Frauds in international trade with China take many forms.
We talk about a very common trick that often leaves the buyer outside of China in a very hopeless situation in recovering losses arising out of the trick: transit trade or whatever name you call it. It involves a third party in a separate jurisdiction in the international trade conducted by actual seller and buyer.
To illustrate, a Chinese manufacturer or supplier sets up an offshore entity in BVI, HK or other low-tax jurisdictions. When there is a deal to be made with the manufacturer, the manufacturer will have the deal made directly between the buyer and the offshore entity, say HK company, and in turn, the Chinese manufacturer will sign a contract with the HK company but ships the goods directly to the buyer. Such arrangement is often designed to lower the tax burden on the Chinese manufacturer by leaving a part of its profits in HK company which is subject to a much lower tax in HK.

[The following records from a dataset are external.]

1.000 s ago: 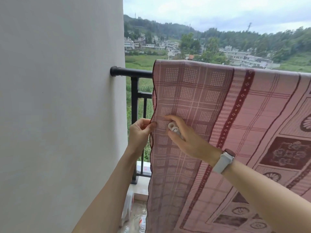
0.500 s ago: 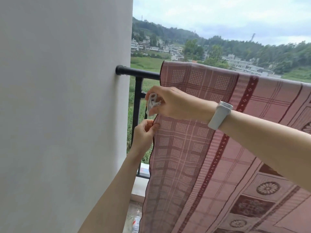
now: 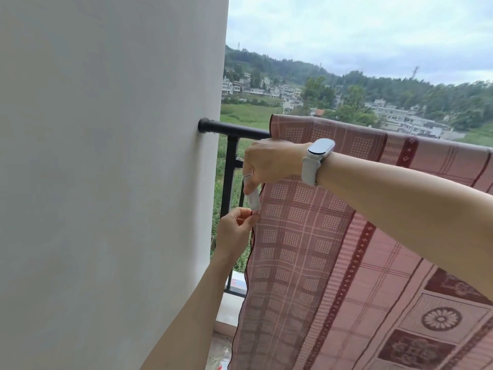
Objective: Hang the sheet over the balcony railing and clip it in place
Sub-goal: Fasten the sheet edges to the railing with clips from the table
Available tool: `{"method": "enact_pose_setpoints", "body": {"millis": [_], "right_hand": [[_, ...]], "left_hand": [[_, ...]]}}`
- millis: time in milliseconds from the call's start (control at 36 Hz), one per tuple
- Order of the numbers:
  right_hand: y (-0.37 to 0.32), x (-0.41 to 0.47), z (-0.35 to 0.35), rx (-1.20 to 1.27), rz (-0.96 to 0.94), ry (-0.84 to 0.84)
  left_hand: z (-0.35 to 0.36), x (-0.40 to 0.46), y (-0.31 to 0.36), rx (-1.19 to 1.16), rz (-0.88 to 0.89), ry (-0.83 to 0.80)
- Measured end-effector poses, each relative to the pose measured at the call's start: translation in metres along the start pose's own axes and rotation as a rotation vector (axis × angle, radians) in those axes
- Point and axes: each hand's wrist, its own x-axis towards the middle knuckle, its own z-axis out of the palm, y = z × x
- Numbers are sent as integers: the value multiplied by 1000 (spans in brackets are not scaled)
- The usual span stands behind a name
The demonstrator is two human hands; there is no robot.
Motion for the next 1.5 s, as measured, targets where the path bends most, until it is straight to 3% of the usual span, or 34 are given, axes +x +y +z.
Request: {"method": "enact_pose_setpoints", "body": {"millis": [389,444,556,639,722,861,1111,1306,1500], "right_hand": [[-2,-15,12,-385,-113,-29],[-1,-27,17,-320,-174,94],[3,-71,43,-90,-205,584],[12,-111,76,30,-79,839],[23,-158,112,94,94,933],[46,-266,172,131,358,859],[104,-536,245,227,909,564],[136,-739,269,168,1280,471],[163,-916,284,41,1580,426]], "left_hand": [[0,-6,1,31,34,86],[0,-8,4,51,43,92],[3,-18,16,175,54,203],[14,-37,25,315,136,376],[42,-66,31,457,307,435],[129,-112,25,633,449,168],[361,-200,31,811,455,-366],[559,-281,58,790,532,-731],[743,-355,91,681,683,-974]]}}
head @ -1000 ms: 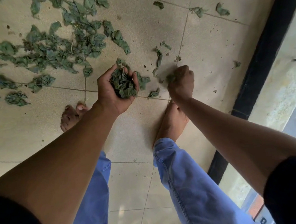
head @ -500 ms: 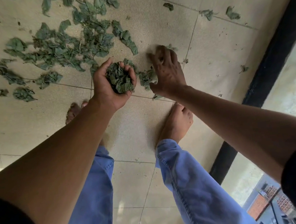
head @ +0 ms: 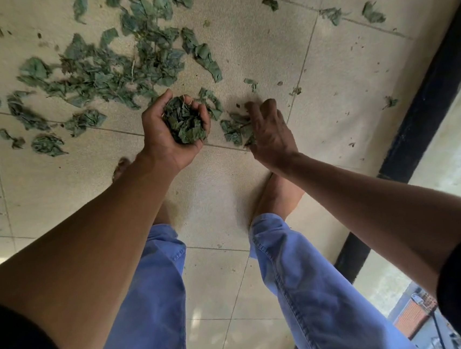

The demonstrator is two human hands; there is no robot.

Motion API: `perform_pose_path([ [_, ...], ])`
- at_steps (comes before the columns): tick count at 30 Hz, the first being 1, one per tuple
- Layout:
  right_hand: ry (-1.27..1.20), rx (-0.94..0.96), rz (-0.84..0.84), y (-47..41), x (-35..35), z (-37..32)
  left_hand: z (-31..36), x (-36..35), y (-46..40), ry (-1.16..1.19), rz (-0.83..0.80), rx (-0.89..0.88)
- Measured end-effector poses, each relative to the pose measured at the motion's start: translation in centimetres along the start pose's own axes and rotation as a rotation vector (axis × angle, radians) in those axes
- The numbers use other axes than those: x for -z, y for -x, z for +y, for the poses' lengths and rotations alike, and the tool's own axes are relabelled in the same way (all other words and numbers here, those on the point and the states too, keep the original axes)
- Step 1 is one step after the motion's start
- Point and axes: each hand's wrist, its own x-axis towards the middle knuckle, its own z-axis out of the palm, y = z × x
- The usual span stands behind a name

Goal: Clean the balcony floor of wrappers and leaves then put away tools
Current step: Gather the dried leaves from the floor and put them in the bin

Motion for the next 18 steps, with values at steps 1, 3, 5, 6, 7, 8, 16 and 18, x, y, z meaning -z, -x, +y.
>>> perform_pose_path([
  [1,-0.063,0.004,0.009,-0.2,-0.3,-0.4,0.1,-0.1,0.0,-0.004,0.002,-0.002],
  [3,-0.151,-0.006,0.04,-0.7,-0.7,-1.6,0.3,-0.3,0.1,-0.005,0.005,-0.005],
  [5,-0.212,-0.033,0.065,-1.4,-0.7,-3.0,0.4,-0.3,0.2,-0.01,0.004,-0.003],
  [6,-0.238,-0.041,0.069,-1.8,-0.6,-3.6,0.5,-0.3,0.3,-0.011,0.002,0.0],
  [7,-0.258,-0.046,0.072,-2.2,-0.3,-4.1,0.6,-0.3,0.4,-0.009,0.0,0.002],
  [8,-0.263,-0.052,0.076,-2.5,-0.1,-4.5,0.7,-0.2,0.5,-0.005,0.0,0.003],
  [16,0.069,-0.041,0.027,-2.5,0.8,-7.1,1.8,0.7,1.8,-0.001,0.004,-0.021],
  [18,0.034,-0.065,0.025,-2.6,0.2,-7.7,1.9,0.8,1.8,0.0,0.005,-0.024],
])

However, as the offshore company is very often a shell company without any substantial business operation or assets except for serving as a nominal seller, the buyer will find it difficult or impossible to seek damages or compensation from the nominal seller when there is a dispute arising from the deal such as quality, delay and etc., simply because the offshore company does not have any meaningful assets at all.
Recently, I was approached by a Iranian client for advice in relation to a dispute over a sale & purchase contract signed between the client with a company in either Iran or China, but the goods were shipped from China directly to Iran. The quality was far less satisfactory than that stipulated in the contract. The client wished to seek damages from the Chinese company as it was clearly aware that the deal was made indeed with the Chinese company though a third party was involved in the middle. He asked me whether it was possible to sue the Chinese company here in China.
The answer is disappointing at large. Sometimes, international trade does not involve a very formal contract but written email communications with a proforma invoice without being executed by both parties (actual seller and buyer). On the proforma invoice, the seller is named to be another entity. In such a case, it is possible for a Chinese court to entertain the case and exercise jurisdiction over the dispute. We have filed a case in the said circumstance.
So what should a foreign buyer do in order to prevent the difficult situation and have recourse to the Chinese supplier directly?
Legally speaking, the buyer may ask the de facto Chinese seller to guarantee, as a surety, the performance of the nominal seller in respect of the performance of the deal contract, which allows the buyer to seek damages from the Chinese surety. However, this may have problem in practice as such guarantee provided to a foreign company is subject to approval of Chinese foreign exchange authority without which Chinese court may be reluctant to enter a judgment that cannot be enforced then.
Ideally, the buyer may ask the nominal seller to provide a guarantee from a company in a country there is no much foreign exchange control or restriction. But such requirement may well dampen and kill the deal after all.